**What to work on:** Using the entries that follow, write out the line containing "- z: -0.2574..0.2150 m", the line containing "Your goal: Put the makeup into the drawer", and every line between them, exactly and nothing else.

(Extracted data entries)

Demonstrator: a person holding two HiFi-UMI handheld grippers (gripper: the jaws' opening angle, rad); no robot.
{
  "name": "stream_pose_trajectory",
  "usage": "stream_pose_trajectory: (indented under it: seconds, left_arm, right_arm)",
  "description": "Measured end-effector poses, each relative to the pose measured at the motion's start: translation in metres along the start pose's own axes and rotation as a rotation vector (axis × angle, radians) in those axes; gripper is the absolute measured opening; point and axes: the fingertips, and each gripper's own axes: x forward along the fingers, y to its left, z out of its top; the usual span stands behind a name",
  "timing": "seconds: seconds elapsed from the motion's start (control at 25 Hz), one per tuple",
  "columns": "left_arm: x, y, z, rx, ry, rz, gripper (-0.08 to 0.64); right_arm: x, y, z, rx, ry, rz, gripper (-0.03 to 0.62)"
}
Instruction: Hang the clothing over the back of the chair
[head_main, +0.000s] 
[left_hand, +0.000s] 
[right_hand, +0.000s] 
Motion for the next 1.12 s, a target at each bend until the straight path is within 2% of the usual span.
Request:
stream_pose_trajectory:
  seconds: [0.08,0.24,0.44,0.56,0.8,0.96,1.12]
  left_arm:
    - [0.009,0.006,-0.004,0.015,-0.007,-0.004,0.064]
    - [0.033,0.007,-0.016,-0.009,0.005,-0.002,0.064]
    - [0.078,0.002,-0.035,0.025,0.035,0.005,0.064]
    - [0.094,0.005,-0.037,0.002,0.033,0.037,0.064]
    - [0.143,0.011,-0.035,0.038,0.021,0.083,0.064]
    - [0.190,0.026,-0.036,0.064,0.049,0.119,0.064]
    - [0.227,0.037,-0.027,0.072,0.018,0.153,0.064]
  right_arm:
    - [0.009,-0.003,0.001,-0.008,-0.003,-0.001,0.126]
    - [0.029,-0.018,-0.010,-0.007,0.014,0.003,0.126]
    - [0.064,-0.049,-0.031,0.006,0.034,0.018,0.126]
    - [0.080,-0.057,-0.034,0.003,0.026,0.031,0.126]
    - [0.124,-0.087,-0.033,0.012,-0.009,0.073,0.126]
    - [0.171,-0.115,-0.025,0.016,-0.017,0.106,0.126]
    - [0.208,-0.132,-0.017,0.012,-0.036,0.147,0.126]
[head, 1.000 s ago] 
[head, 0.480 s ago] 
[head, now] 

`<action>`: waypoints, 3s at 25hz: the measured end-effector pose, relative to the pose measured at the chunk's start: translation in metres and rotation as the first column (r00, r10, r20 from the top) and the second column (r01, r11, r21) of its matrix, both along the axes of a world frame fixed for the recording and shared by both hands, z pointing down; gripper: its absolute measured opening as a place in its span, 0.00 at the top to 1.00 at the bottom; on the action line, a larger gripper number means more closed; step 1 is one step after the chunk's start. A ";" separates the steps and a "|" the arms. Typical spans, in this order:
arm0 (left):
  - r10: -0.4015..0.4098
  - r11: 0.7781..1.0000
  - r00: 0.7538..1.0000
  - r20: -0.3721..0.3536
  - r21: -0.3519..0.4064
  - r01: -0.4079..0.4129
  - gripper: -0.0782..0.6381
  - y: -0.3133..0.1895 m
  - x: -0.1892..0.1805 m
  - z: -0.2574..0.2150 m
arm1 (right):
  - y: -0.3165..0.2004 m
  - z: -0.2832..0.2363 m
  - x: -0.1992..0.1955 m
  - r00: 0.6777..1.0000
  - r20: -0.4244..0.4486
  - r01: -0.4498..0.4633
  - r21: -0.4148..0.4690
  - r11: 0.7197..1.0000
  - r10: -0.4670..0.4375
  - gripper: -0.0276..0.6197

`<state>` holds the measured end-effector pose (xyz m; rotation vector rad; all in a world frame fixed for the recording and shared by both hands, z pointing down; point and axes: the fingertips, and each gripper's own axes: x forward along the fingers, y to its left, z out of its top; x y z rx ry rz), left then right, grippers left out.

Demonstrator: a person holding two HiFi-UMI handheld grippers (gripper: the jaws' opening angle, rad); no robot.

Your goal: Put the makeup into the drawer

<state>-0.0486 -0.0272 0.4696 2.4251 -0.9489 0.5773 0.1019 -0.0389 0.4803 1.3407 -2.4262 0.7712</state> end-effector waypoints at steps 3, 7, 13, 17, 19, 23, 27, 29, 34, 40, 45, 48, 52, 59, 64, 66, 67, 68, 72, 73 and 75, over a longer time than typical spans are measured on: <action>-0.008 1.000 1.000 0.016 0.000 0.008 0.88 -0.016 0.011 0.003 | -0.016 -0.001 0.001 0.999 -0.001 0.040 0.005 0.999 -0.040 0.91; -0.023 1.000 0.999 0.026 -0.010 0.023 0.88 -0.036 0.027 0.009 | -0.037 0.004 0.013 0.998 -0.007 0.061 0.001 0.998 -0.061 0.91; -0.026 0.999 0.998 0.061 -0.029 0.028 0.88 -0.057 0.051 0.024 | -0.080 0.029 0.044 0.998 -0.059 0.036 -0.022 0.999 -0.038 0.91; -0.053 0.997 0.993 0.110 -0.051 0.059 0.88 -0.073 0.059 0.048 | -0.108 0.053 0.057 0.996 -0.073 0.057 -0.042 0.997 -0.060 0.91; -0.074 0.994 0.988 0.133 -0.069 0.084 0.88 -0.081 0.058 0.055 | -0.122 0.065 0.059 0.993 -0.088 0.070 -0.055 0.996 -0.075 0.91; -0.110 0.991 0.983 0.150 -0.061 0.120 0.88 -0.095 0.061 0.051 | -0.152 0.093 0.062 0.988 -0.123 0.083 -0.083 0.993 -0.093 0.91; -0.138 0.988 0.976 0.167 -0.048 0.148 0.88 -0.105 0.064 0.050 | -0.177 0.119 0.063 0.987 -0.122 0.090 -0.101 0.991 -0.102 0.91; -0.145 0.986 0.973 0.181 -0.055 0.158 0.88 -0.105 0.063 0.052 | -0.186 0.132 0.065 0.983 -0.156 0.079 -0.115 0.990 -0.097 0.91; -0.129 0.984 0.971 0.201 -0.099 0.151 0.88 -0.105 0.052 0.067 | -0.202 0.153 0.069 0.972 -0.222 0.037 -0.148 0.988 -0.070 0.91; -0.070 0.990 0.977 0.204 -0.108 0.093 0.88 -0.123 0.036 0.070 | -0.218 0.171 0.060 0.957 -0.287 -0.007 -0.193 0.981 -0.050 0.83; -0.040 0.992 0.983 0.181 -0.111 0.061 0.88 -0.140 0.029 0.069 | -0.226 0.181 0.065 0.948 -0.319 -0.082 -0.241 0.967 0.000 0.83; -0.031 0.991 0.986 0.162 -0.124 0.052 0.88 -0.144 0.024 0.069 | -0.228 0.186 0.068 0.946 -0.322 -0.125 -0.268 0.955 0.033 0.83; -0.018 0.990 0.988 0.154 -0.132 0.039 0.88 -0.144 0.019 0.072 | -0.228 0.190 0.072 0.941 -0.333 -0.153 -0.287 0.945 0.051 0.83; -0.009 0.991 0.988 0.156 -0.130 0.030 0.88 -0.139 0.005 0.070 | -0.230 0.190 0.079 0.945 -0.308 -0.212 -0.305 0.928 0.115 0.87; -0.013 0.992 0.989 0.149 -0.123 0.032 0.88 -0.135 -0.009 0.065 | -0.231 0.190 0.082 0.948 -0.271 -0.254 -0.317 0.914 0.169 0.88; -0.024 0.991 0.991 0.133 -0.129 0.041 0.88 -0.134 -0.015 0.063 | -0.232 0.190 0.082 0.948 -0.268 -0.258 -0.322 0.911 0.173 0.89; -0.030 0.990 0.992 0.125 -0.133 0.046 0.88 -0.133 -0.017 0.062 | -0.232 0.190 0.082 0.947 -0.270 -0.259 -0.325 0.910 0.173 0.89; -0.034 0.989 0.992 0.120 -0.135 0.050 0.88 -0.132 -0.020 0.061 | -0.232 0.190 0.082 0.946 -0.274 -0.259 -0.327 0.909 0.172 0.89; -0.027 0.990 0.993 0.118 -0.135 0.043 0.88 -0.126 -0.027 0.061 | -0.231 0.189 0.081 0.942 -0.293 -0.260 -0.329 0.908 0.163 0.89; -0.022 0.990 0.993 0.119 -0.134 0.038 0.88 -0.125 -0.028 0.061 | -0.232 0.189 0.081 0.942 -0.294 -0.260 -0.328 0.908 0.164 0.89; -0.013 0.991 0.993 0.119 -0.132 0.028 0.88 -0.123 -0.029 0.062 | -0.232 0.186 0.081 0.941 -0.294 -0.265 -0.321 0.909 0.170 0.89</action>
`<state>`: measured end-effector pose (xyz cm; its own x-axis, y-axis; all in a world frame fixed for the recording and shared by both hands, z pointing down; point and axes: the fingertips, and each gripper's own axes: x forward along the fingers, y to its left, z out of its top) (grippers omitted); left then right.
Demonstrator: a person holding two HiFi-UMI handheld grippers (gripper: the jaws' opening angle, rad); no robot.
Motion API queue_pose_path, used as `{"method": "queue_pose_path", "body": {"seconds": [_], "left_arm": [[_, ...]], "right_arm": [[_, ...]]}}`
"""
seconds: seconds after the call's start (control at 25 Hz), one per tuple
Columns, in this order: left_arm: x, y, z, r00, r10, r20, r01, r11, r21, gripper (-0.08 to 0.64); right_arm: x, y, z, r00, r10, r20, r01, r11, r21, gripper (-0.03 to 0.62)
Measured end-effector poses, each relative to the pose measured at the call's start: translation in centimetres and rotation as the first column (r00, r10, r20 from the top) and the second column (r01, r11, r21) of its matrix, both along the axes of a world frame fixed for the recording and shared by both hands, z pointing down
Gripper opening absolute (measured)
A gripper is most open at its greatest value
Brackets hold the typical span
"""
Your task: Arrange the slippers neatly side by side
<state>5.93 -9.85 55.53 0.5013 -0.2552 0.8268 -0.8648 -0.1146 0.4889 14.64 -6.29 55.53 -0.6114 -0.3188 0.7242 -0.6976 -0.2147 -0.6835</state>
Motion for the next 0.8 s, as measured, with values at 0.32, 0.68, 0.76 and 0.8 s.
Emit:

**The answer:**
  - z: -0.2574..0.2150 m
arm1 (right):
  - y: -0.3165..0.2004 m
  - z: -0.2832..0.2363 m
  - x: -0.1992..0.1955 m
  - r00: 0.6777..1.0000
  - r20: -0.4244..0.4486
  - r01: -0.4498..0.4633
  - r21: -0.4148..0.4690
  - r11: 0.7197..1.0000
  - r10: -0.4670..0.4375
  - gripper: -0.0276..0.6197

`<state>` holds the measured end-effector pose (xyz m; rotation vector rad; all in a world frame fixed for the recording and shared by both hands, z pointing down; point and axes: the fingertips, and each gripper's own axes: x forward along the fingers, y to its left, z out of its top; x y z rx ry rz), left then right, grippers left out.

Demonstrator: a person holding two HiFi-UMI handheld grippers (gripper: the jaws' opening angle, rad); no robot.

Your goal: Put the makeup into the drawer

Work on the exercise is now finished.